Inland Misadventures
Wanted: al-Qa'ida suspects. $5000 reward
The way to fight this is for people to stand up and for the Pakistani government and for the people within the intelligence wings to stand up and to recognize that what they are doing is just simply and totally wrong.

Amnesty International Report

The road to Guantánamo starts in Pakistan.

More than 85 percent of detainees unlawfully held at the US detention centre in Cuba were arrested by the Afghan Northern Alliance and in Pakistan at a time when rewards of up to US$5,000 were paid for every unidentified terror suspect handed over to the USA.

Bounty hunters – including police officers and local people – took advantage of this routine practice that facilitated illegal detention and enforced disappearance, almost unheard in Pakistan before the US-led "war on terror". The Pakistani courts have failed to offer protection.
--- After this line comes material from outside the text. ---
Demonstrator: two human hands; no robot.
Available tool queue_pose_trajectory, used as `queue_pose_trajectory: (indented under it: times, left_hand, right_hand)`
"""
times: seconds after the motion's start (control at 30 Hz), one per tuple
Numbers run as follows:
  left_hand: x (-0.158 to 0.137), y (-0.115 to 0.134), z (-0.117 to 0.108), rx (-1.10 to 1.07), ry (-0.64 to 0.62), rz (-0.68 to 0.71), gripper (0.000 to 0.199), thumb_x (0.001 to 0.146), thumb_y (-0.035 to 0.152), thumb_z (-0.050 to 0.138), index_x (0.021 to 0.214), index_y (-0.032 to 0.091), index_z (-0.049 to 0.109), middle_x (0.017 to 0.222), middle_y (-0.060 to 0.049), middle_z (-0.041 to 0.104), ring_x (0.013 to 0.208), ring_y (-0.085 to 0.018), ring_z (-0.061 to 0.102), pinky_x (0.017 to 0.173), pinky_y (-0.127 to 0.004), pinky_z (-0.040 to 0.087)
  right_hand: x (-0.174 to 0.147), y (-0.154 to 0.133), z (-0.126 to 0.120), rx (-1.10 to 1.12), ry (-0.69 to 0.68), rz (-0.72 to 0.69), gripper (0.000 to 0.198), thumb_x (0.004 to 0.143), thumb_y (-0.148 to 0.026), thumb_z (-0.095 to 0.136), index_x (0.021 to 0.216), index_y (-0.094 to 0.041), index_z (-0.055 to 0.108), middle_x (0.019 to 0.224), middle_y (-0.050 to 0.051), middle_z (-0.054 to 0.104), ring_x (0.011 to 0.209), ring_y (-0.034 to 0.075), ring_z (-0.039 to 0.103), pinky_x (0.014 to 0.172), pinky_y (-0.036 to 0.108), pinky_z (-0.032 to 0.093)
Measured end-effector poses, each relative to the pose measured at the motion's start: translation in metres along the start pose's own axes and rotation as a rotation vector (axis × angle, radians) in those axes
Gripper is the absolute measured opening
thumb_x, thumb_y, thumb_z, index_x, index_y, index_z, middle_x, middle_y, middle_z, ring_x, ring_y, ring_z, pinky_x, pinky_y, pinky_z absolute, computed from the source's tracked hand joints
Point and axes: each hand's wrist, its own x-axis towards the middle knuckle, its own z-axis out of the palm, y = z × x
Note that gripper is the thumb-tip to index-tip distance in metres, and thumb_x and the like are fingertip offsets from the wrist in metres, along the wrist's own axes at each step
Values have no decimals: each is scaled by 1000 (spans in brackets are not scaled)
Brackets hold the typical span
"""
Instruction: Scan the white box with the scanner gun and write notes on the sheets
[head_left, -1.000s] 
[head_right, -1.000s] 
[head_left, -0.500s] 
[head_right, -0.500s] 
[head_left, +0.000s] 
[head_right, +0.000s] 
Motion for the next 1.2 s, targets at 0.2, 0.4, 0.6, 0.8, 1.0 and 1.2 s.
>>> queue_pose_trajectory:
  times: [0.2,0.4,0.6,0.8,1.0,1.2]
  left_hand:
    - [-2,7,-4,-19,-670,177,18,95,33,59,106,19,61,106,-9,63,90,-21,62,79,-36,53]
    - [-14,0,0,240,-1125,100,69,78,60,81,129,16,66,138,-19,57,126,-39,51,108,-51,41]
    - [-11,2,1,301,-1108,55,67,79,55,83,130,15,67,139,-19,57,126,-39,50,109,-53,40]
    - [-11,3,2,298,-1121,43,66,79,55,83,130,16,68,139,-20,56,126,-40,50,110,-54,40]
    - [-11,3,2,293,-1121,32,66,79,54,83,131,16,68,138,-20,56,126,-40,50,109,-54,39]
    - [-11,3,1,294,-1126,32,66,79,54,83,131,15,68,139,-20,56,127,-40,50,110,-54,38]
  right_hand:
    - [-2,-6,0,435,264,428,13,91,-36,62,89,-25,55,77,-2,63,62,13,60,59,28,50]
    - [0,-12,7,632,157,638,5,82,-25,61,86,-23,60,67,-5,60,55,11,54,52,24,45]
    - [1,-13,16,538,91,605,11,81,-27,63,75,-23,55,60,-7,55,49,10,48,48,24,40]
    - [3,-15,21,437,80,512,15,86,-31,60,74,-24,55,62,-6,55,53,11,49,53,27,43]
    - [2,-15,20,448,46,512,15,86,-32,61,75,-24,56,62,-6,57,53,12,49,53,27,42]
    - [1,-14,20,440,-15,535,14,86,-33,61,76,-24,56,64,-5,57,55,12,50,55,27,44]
Hundreds of Pakistani and foreign nationals have been picked up in mass arrests in Pakistan since 2001, many have been “sold” to the USA as ‘terrorists’ simply on the word of their captor, and hundreds have been transferred to Guantánamo Bay, Bagram Airbase or secret detention centres run by the USA.

Some 300 people have since been released from Guantánamo Bay without charge. Many detainees remain unaccounted for, their fate and whereabouts unknown. They are at risk of torture and "rendition".

Victims include terror suspects - men, women and children -, journalists who have reported on the "war on terror" and medical personnel who allegedly treated terror suspects.

Family members, lawyers and other activists are gathering in Islamabad, Pakistan (29 to 30 September) to exchange information and encourage action against Pakistan’s abuses in the "war on terror".

The Government of Pakistan is directly responsible for the fate of many Guantánamo detainees and the “disappearance” of many others, and the suffering of their loved ones.

The Pakistani government must set up a central register of detainees and publish regular lists of all recognised places of detention so that in future nobody can be secretly imprisoned and face the risk of torture and other ill-treatment.

The meeting, hosted by the Human Rights Commission of Pakistan (HRCP) and Amnesty International, will be a first step for Pakistani politicians, media and civil society to stand up and hold the government to account for the abuses committed.